The Baishanzu horned toad (Boulenophrys baishanzuensis) is a species of amphibian found in Baishanzu National Park in Lishui City, Zhejiang Province. It is located in Zhejiang Baishanzu National Park at an altitude of 1400–1600 meters of mountain streams. On January 19, 2021, the press office of the Lishui Municipal Government held a press conference to announce the discovery of new amphibian species in the city.

== Appearance characteristics ==
The male is about 30.5 mm long and has inverted triangles and X-shaped brown markings on the back. The tadpole eyes are large, speckled, and have an umbrella-shaped mouth with an enlargement lip.

== Discovery ==
In June 2020, when the Biodiversity Background Investigation Team of the Ecological Environment Bureau of Lishui City investigated amphibian reptiles in Baishanzu National Park, it found the species in a stream.

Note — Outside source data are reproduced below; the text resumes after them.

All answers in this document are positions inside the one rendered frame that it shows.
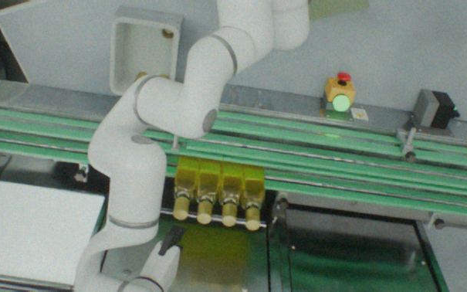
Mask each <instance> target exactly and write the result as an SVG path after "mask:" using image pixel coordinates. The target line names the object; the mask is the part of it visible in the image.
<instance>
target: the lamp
mask: <svg viewBox="0 0 467 292"><path fill-rule="evenodd" d="M349 105H350V103H349V98H348V96H347V95H346V94H343V93H340V94H337V95H336V96H334V98H333V106H334V108H335V109H337V110H339V111H343V110H346V109H347V108H348V107H349Z"/></svg>
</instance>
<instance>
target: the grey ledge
mask: <svg viewBox="0 0 467 292"><path fill-rule="evenodd" d="M277 192H278V191H276V194H275V200H276V201H279V199H278V195H277ZM286 199H287V202H290V203H296V204H301V205H308V206H313V207H319V208H326V209H336V210H343V211H349V212H360V213H367V214H372V215H378V216H390V217H395V218H401V219H413V220H418V221H424V224H425V225H427V224H428V220H429V219H430V216H429V214H428V212H429V211H425V210H419V209H408V208H402V207H396V206H390V205H379V204H373V203H367V202H355V201H350V200H344V199H333V198H327V197H321V196H315V195H304V194H297V193H292V192H287V197H286ZM439 218H440V219H443V221H444V223H445V228H448V229H452V228H453V229H464V230H467V216H459V215H453V214H447V213H441V215H440V217H439Z"/></svg>
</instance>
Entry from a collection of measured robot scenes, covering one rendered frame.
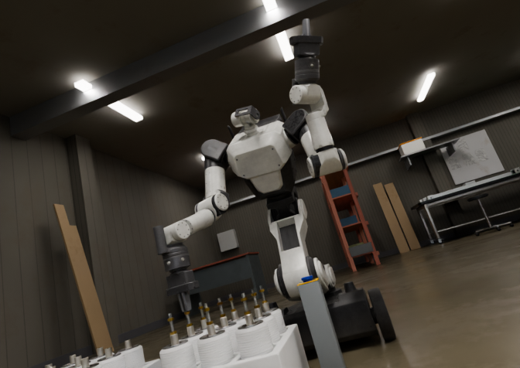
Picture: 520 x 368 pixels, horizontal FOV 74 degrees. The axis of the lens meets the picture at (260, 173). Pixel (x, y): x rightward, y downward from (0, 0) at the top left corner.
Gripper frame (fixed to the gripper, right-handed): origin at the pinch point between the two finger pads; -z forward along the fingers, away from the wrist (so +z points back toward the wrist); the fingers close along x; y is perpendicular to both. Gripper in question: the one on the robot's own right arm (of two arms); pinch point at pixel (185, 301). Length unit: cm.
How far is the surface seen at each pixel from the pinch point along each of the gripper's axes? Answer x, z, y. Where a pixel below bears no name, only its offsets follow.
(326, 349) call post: -39.1, -25.0, -12.4
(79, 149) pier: 329, 249, -252
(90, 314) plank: 288, 11, -202
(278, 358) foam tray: -34.5, -19.1, 12.6
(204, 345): -14.2, -12.2, 13.9
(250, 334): -27.3, -12.5, 11.1
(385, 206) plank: -27, 71, -769
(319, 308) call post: -40.3, -13.3, -12.6

In view of the morphology, the call and the close relative Kuatun horned toad are different, it is identified as a new species. The researchers believe that differences in the time of call and reproduction may cause the two to reproductive isolation. The Boettger's horned toad in the same habitat are related to them far away.

Since only 15 male adult individuals and 4 tadpoles were found in one stream, the researchers believe that the species should be protected. It has been suggested that the species be classified as endangered by the IUCN Red List.